Machine Learning Questions Flashcards
What is overfitting?
overfitting happens when you model is too tailored towards the training data (low bias high variance), in other words, it has learned all the detail and noise in the training data, and when the model is applied to the testing dataset, which may not have the same detail and noise, the model will perform poorly
What is bias vs. variance?
bias measures how far off in general the model’s predictions are from the correct value or prediction, variance is how much the predictions vary between different realizations of the model. Linear models often have a high bias but low variance, nonlinear models often have low bias but high variance. For example, a student’s score in a test is affected by the his or her average test score, which is bias in this case, and the score is also affected by his or her performance in this given test, which is variance. High variance may indicate over-fitting
How do you overcome overfitting? Please list 3-5 practical experience. / What is ‘Dimension Curse’? How to prevent?
bagging, cross-validation (tune hyperparameters using k sets), reducing number of features, pruning, regularization (adds penalty as model complexity increases). Dimension curse refers to when dimensionality increases, the volume of the space increases so fast that the available data become sparse. This sparsity is problematic for any method that requires statistical significance
Please briefly describe the Random Forest classifier. How did it work? Any pros and cons in practical implementation?
Random Forest classifier uses random forest to make classification predictions (vs. regression predictions). The model works by constructing many decision trees each with only a random sample of training data and a subset of features. Pro: Less overfitting and parallel implementation, handle large datasets with higher dimensionality. Con: low interpretability, can’t give continuous prediction
What is Bagging? Why is it a popular method?

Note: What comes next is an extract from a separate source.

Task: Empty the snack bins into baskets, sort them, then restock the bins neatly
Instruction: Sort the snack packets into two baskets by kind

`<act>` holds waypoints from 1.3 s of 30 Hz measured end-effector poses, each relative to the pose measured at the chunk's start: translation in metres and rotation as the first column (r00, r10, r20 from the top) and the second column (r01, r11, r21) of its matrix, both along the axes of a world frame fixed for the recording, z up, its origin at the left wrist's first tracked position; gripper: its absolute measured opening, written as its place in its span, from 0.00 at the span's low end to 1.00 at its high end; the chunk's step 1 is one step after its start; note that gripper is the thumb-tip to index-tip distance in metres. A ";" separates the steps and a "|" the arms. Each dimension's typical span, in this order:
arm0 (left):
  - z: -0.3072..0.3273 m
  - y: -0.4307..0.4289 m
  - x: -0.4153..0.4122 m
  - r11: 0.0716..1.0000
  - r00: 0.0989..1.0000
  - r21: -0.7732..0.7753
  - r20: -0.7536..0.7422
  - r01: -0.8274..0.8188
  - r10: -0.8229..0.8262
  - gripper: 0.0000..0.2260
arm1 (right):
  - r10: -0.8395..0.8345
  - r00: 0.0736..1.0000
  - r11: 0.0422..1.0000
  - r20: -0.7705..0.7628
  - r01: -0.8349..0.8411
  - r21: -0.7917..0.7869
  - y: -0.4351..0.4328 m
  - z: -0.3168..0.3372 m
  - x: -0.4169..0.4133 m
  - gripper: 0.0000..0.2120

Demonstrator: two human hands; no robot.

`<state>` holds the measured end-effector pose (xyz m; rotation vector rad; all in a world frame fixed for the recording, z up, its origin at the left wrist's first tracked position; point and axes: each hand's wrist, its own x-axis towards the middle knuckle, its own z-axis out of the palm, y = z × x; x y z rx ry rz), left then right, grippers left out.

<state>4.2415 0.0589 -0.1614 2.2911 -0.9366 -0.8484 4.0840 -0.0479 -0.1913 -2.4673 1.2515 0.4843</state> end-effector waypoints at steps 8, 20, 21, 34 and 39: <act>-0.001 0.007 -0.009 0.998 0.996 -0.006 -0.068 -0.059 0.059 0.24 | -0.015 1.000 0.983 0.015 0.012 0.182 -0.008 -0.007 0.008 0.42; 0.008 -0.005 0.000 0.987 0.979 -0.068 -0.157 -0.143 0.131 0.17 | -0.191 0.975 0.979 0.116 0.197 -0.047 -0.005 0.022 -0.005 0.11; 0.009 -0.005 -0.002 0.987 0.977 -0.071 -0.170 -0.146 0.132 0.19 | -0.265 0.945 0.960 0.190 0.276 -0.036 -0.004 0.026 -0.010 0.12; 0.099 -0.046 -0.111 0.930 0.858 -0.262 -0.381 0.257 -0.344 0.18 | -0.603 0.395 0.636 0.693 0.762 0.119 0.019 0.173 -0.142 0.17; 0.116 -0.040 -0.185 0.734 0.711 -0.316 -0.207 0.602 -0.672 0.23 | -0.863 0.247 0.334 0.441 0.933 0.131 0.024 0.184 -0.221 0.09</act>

bagging (bootstrap aggregating) is an ensemble learning method that uses different subsets of the data for training (sampling with replacement). It reduces the variance of algorithm, can be applied to decision tree or other algorithms. It is popular due to its boost for performance by reducing variance and individual learners in bagging can be trained in parallel and scale well.
What is Boosting? How is it different from bagging?
Boosting and bagging are both ensemble learning methods where several weak learners are combined to create a strong learner. Boosting uses all data to train each learner sequentially, instances that were misclassified by the previous learners are given more weight so that subsequent learners focus on these instances more in training. PRO: reduce bias and variance, fine-tuned boosting models have higher performance than bagging models CON: long time to run, can’t scale up
What is SVM (support vector machine)?
Unsupervised learning to perform linear, nonlinear, or outlier detection. Basic idea is to maximize the minimum margin between different categorical variable group. In linear regression, SVM finds the line that is the furthest from the closest two points of groups.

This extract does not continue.